◆ REQUIRED WORK ◆
In the entries below, find each line bearing the string "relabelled" and copy it.

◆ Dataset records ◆
· · · ·
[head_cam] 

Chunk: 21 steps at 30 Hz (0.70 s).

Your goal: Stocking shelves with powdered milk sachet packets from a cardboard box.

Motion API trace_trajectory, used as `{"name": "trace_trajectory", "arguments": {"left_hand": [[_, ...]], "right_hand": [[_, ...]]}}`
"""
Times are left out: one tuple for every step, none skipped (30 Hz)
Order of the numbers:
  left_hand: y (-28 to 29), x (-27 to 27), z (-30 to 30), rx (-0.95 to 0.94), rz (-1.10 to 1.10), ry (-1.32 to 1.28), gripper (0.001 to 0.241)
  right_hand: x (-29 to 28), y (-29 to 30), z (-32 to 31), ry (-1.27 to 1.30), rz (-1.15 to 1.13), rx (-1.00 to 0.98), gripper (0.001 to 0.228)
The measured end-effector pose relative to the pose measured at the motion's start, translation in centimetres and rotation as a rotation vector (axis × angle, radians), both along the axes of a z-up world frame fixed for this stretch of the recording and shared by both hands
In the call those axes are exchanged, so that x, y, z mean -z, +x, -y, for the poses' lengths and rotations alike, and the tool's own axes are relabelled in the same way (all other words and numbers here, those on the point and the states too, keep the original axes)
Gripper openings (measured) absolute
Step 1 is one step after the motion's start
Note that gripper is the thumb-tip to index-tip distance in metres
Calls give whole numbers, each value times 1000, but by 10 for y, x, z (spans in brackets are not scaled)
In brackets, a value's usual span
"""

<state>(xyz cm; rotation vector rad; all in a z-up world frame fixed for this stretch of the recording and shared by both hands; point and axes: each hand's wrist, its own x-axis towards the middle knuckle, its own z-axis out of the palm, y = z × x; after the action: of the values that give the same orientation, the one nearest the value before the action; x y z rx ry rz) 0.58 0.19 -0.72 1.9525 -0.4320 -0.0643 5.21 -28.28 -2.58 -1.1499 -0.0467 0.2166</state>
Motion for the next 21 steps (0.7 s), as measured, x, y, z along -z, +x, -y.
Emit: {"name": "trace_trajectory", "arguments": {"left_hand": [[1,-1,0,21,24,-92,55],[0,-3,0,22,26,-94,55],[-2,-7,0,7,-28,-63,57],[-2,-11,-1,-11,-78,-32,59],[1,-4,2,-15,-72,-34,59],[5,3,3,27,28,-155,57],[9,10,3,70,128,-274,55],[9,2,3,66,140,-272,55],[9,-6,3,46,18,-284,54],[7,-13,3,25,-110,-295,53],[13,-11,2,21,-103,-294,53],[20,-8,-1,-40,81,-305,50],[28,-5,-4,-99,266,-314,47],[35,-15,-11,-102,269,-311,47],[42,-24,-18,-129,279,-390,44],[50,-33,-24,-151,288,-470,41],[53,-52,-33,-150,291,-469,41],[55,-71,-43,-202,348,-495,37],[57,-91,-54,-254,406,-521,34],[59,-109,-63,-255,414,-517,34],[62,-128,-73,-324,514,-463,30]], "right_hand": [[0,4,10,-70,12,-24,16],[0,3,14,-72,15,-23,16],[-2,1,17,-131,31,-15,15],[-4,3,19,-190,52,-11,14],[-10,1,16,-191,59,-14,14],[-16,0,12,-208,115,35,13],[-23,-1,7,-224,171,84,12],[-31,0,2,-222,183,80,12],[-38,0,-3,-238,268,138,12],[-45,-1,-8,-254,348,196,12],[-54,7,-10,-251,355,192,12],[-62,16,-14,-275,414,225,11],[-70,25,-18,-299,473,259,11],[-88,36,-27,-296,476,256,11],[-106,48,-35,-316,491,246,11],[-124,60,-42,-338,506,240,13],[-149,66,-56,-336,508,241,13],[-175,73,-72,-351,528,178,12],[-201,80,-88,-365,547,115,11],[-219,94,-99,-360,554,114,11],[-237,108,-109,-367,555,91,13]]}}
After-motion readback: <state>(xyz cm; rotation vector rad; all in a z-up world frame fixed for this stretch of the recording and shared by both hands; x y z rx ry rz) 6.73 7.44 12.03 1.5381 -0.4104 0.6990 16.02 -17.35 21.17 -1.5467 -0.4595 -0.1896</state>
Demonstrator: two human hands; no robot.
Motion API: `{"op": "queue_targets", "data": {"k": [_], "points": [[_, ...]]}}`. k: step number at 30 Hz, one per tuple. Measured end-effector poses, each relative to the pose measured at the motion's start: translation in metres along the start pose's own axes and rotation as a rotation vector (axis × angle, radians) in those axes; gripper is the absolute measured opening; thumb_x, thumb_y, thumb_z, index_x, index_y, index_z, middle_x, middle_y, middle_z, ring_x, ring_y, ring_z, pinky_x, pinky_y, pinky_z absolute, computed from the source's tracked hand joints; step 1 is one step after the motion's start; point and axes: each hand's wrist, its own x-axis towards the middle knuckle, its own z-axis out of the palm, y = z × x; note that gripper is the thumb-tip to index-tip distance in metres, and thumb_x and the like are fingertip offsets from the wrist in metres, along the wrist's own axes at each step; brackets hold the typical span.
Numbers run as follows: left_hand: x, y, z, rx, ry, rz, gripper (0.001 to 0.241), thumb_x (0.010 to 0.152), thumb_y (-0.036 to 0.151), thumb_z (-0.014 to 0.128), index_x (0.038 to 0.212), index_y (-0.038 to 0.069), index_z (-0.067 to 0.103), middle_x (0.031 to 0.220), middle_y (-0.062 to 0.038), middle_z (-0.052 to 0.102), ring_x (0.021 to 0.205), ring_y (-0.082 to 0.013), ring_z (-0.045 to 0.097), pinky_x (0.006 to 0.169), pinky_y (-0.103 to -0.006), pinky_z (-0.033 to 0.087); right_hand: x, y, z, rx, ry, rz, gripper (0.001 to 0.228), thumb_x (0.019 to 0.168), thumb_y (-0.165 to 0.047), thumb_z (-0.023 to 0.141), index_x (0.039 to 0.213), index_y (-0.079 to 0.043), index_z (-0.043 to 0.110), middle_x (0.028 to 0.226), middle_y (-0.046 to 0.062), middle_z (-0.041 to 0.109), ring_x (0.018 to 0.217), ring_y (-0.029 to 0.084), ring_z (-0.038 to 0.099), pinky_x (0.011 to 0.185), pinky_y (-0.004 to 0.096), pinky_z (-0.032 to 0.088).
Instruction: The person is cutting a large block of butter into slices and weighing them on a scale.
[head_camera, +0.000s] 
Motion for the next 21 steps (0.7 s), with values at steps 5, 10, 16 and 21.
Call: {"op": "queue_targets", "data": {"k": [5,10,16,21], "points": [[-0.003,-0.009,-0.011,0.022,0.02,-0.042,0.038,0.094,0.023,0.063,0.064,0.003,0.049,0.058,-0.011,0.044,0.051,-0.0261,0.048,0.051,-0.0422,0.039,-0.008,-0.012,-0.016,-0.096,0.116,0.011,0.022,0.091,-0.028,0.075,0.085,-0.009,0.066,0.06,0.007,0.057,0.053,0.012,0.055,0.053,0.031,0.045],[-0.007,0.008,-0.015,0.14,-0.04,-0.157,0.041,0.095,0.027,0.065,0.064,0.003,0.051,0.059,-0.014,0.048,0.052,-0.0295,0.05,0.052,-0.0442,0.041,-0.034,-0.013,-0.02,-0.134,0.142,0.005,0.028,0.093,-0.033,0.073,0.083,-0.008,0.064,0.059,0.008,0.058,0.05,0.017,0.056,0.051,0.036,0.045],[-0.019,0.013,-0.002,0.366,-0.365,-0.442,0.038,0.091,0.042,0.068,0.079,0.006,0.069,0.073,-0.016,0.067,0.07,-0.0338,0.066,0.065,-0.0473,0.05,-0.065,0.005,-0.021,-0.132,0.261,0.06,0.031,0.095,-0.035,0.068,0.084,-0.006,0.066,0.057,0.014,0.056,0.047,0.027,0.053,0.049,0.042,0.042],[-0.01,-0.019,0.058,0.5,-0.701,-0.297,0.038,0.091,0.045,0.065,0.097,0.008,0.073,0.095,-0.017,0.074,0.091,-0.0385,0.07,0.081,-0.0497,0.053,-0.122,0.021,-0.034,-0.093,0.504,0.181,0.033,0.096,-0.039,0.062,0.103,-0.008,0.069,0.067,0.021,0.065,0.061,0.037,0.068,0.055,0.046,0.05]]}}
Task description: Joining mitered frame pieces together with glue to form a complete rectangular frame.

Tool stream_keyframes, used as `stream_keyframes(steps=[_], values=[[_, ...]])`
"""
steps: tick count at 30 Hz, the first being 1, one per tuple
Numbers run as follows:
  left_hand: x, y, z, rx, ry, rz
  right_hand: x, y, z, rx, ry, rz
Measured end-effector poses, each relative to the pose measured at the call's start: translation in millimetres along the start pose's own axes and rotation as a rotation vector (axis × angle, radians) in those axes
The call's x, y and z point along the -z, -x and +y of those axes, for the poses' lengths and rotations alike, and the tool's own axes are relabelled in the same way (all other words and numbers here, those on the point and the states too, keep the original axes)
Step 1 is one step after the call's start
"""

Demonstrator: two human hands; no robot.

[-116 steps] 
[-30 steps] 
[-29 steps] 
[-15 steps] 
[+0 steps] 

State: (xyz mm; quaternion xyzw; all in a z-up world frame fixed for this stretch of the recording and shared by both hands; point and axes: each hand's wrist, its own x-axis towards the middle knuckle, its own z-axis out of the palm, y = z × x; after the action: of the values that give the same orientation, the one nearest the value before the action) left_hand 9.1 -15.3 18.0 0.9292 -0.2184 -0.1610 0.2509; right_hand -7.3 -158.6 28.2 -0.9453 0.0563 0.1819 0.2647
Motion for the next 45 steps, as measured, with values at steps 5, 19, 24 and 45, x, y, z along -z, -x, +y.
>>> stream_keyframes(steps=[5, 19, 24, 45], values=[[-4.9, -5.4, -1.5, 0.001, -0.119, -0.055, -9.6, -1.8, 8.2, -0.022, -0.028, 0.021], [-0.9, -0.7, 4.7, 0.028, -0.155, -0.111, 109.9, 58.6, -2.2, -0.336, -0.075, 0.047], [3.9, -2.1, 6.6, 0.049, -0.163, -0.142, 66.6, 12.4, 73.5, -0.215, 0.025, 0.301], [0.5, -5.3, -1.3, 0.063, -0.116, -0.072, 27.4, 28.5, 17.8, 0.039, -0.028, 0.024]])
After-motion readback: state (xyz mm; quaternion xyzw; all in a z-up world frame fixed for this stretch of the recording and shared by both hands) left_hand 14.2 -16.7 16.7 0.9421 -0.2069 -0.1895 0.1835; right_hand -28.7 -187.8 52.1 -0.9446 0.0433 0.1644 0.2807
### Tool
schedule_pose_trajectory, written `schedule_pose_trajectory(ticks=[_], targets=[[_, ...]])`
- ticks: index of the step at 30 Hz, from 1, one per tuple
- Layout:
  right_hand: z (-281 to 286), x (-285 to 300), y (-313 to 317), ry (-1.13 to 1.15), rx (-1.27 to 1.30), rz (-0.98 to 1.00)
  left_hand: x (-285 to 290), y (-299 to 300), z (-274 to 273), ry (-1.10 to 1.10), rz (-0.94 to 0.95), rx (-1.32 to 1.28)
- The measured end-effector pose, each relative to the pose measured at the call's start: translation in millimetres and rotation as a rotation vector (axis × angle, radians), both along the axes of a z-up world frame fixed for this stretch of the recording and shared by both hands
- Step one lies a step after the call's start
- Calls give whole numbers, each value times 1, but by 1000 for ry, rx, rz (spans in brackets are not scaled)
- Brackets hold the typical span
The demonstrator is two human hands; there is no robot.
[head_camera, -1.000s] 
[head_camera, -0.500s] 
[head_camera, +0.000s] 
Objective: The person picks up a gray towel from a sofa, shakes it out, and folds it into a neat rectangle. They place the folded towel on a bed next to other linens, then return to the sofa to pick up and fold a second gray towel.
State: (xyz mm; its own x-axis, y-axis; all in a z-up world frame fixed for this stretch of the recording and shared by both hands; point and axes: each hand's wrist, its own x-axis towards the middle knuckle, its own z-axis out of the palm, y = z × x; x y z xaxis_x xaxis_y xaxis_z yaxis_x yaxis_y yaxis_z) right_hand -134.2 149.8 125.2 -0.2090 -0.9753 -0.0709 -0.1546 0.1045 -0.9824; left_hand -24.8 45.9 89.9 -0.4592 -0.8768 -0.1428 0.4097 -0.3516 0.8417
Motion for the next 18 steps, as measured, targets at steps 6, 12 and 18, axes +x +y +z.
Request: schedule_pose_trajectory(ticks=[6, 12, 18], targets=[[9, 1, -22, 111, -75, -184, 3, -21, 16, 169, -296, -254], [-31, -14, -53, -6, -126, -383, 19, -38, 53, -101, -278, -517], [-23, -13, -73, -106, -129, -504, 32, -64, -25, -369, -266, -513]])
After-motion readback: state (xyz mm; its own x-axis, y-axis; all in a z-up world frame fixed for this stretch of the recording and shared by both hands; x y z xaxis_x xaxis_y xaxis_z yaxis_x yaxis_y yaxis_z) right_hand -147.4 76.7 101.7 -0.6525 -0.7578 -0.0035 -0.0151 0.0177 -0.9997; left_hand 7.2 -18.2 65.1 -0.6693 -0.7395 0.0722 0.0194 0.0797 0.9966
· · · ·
◆ WRITTEN ANSWER ◆
In the call those axes are exchanged, so that x, y, z mean -z, +x, -y, for the poses' lengths and rotations alike, and the tool's own axes are relabelled in the same way (all other words and numbers here, those on the point and the states too, keep the original axes)
The call's x, y and z point along the -z, -x and +y of those axes, for the poses' lengths and rotations alike, and the tool's own axes are relabelled in the same way (all other words and numbers here, those on the point and the states too, keep the original axes)

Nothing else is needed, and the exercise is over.